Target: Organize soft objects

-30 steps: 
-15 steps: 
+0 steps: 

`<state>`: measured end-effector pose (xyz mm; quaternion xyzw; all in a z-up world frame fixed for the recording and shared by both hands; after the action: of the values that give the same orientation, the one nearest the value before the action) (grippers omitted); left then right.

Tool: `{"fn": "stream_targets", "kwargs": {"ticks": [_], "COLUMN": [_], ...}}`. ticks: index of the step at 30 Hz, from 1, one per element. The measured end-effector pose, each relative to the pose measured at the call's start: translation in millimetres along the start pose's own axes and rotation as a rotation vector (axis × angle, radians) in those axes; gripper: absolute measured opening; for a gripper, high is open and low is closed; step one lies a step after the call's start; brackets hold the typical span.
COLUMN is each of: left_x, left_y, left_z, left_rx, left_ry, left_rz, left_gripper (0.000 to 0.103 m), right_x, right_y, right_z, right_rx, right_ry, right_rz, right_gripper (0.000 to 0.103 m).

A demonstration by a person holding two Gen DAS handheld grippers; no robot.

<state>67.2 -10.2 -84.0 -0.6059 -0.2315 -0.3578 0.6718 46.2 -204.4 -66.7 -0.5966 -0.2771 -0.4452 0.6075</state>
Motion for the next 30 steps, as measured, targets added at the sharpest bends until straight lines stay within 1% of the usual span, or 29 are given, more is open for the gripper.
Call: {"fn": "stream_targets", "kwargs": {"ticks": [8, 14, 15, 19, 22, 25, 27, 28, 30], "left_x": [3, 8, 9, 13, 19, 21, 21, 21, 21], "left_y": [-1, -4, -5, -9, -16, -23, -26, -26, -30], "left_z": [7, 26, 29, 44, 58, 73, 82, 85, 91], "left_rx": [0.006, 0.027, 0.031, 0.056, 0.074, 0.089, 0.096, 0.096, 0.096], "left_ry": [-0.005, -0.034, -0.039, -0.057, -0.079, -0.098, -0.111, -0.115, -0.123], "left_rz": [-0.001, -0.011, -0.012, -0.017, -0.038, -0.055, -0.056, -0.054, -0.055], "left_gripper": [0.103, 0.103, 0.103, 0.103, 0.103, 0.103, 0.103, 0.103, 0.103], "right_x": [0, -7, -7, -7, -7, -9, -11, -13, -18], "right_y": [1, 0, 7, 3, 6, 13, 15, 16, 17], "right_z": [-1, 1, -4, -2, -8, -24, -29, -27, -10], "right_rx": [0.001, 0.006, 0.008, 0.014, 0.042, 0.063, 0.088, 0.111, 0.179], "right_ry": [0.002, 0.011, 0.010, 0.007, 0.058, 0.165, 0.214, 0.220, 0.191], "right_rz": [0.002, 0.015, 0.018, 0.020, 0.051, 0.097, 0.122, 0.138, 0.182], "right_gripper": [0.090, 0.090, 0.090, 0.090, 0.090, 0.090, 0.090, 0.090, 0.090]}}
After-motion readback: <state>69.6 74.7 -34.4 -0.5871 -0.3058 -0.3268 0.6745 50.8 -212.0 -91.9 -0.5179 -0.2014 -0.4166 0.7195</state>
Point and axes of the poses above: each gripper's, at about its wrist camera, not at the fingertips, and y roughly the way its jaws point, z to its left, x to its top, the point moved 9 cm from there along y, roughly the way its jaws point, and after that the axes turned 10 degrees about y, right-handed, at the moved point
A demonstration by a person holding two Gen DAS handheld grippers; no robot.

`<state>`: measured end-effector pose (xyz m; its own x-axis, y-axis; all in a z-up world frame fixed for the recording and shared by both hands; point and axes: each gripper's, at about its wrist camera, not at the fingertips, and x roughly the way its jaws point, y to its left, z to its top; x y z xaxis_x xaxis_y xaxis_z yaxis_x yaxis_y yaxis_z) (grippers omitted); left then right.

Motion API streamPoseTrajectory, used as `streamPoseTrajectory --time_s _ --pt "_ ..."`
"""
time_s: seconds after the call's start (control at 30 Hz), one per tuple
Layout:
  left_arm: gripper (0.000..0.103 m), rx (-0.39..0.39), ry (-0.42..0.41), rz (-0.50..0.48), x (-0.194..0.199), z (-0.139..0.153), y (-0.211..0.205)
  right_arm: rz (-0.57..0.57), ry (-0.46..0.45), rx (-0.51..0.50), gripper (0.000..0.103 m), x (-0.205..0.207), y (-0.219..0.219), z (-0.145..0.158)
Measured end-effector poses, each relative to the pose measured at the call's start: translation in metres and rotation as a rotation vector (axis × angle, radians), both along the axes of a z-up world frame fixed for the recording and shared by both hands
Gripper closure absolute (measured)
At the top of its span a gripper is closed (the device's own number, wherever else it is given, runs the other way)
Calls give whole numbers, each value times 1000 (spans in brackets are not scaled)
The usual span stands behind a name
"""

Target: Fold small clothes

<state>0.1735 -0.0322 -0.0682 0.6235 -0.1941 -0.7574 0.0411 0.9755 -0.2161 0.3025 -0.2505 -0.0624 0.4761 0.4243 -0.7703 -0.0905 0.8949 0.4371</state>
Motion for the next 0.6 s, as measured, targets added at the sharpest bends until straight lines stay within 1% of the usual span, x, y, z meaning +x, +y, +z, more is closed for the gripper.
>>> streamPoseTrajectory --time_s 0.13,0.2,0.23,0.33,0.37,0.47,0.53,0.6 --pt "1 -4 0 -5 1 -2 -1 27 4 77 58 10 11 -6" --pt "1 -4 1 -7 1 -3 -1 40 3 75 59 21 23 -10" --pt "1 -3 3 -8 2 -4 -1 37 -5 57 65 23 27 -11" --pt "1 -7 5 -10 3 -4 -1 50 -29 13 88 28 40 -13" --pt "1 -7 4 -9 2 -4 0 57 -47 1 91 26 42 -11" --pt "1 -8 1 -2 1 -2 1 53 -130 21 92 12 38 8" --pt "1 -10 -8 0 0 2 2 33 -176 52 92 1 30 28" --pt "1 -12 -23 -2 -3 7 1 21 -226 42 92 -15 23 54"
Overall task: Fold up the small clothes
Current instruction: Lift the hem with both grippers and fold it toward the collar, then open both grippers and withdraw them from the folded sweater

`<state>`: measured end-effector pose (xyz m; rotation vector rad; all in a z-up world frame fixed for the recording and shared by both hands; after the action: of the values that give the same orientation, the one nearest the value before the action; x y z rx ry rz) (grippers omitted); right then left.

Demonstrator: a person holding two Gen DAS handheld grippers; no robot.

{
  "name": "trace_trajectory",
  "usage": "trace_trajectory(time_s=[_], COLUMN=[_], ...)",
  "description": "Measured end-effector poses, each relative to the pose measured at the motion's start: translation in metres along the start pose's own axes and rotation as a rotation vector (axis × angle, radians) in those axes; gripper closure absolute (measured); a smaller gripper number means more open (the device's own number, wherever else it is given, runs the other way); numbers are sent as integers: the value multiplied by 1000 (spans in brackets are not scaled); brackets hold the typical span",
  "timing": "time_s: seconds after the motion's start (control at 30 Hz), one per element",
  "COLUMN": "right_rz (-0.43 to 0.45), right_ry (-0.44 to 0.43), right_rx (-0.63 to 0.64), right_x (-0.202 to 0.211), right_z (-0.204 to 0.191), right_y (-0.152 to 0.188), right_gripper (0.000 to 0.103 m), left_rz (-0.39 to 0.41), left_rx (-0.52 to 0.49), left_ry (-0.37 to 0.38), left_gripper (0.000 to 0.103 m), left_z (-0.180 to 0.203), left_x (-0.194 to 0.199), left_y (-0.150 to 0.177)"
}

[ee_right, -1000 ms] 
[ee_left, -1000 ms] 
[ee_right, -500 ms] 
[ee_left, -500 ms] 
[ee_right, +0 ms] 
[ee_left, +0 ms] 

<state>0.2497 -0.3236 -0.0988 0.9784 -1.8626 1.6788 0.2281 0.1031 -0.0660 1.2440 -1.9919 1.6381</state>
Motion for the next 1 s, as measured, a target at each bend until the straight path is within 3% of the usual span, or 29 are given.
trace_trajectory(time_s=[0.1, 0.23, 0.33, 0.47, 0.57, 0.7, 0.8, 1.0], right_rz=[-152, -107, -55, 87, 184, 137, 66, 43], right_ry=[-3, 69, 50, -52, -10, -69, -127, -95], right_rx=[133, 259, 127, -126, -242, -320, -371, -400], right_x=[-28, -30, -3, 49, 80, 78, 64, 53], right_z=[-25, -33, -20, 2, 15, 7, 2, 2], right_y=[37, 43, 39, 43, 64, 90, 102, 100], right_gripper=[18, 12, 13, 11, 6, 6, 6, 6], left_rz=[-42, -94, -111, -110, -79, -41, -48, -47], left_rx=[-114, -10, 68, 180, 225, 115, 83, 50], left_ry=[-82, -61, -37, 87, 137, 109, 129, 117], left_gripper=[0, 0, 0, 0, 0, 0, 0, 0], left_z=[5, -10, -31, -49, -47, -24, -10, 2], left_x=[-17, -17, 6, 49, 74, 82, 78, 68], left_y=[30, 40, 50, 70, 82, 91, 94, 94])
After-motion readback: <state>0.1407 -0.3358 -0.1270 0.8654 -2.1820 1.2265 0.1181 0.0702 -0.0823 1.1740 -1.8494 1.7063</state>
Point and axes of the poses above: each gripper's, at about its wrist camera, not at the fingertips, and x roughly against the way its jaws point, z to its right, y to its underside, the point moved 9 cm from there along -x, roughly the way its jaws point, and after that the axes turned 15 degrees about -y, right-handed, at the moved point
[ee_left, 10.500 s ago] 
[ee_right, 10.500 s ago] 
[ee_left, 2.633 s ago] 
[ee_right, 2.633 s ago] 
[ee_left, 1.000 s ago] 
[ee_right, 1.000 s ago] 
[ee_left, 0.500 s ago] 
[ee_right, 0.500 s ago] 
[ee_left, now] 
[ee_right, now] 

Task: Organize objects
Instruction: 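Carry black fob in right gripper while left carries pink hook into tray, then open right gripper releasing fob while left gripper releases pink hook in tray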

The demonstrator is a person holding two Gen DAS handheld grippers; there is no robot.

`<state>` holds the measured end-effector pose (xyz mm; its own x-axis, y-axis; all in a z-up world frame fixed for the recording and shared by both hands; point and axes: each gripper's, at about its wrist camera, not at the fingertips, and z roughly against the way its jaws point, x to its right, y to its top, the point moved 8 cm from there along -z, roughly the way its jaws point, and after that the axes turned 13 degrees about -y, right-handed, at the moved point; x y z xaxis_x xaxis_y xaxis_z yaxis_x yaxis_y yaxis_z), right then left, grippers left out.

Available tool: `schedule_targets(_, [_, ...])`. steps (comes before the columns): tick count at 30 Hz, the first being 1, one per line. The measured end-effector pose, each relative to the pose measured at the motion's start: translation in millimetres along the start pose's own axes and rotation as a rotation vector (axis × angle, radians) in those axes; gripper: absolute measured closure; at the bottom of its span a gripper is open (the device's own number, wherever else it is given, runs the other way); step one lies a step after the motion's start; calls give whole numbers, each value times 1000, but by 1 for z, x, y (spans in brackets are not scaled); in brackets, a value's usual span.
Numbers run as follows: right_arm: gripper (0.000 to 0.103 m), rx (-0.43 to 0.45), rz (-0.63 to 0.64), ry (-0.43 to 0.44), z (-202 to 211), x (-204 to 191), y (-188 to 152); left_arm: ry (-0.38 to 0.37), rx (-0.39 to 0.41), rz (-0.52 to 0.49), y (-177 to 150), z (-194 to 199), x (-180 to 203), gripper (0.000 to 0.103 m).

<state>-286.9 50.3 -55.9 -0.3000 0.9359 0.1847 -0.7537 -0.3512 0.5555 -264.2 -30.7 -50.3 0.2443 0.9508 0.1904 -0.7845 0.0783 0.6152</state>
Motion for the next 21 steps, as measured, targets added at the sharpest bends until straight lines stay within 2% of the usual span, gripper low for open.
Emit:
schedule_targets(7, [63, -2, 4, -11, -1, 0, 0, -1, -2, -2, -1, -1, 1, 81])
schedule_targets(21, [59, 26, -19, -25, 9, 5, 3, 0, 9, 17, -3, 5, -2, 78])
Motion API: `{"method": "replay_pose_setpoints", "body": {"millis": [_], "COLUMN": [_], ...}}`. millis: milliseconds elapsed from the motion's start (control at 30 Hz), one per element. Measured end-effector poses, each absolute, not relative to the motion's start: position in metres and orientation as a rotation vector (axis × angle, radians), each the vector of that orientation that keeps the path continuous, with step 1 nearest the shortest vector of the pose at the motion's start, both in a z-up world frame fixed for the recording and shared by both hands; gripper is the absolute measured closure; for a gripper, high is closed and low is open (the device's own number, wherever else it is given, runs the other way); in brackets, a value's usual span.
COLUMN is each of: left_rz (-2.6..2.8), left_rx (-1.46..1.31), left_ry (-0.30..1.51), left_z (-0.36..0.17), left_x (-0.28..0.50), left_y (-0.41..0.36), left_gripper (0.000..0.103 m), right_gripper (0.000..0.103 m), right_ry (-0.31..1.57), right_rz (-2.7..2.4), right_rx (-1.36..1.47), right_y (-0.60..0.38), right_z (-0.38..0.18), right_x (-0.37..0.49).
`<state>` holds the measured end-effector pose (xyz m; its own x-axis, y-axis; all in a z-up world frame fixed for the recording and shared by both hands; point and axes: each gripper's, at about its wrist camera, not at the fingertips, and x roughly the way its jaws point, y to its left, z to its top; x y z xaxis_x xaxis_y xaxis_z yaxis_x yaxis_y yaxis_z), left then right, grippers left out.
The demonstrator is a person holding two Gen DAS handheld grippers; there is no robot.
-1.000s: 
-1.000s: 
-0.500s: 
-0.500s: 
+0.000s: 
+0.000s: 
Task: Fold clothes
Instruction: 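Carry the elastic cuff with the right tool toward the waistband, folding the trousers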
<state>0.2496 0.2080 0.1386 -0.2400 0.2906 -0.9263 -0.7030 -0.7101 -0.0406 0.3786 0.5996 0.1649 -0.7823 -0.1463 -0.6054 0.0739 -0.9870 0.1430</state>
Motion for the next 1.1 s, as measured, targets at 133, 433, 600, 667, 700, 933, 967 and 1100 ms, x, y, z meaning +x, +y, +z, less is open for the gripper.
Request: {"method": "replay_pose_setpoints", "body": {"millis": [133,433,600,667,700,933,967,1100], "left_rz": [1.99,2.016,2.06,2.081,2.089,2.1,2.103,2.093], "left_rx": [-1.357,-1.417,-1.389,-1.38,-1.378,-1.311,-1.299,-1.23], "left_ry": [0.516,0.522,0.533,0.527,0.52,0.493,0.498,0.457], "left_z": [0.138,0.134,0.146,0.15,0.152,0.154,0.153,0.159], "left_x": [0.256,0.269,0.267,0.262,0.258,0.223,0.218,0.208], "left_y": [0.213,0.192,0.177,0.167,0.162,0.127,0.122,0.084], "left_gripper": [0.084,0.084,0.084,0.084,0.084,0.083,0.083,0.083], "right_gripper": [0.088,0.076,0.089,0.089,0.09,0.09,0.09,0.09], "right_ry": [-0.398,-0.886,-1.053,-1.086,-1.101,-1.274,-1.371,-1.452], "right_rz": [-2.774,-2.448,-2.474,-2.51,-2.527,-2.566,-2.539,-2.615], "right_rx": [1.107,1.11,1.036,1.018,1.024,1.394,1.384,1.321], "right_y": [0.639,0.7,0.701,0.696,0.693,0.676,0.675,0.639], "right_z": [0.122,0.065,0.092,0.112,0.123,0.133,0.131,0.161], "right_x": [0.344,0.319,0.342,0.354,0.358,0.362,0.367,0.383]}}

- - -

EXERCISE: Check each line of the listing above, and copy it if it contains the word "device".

TASK RESPONSE:
At the top of its span a gripper is closed (the device's own number, wherever else it is given, runs the other way)
  "description": "Measured end-effector poses, each relative to the pose measured at the motion's start: translation in metres along the start pose's own axes and rotation as a rotation vector (axis × angle, radians) in those axes; gripper closure absolute (measured); a smaller gripper number means more open (the device's own number, wherever else it is given, runs the other way); numbers are sent as integers: the value multiplied by 1000 (spans in brackets are not scaled); brackets hold the typical span",
Available tool: `schedule_targets(_, [_, ...])`. steps (comes before the columns): tick count at 30 Hz, the first being 1, one per line. The measured end-effector pose, each relative to the pose measured at the motion's start: translation in millimetres along the start pose's own axes and rotation as a rotation vector (axis × angle, radians) in those axes; gripper: absolute measured closure; at the bottom of its span a gripper is open (the device's own number, wherever else it is given, runs the other way); step one lies a step after the motion's start; calls give whole numbers, each value times 1000, but by 1 for z, x, y (spans in brackets are not scaled); in brackets, a value's usual span.
Motion API: `{"method": "replay_pose_setpoints", "body": {"millis": [_], "COLUMN": [_], ...}}`. millis: milliseconds elapsed from the motion's start (control at 30 Hz), one per element. Measured end-effector poses, each absolute, not relative to the motion's start: position in metres and orientation as a rotation vector (axis × angle, radians), each the vector of that orientation that keeps the path continuous, with step 1 nearest the shortest vector of the pose at the motion's start, both in a z-up world frame fixed for the recording and shared by both hands; gripper is the absolute measured closure; for a gripper, high is closed and low is open (the device's own number, wherever else it is given, runs the other way); in brackets, a value's usual span.

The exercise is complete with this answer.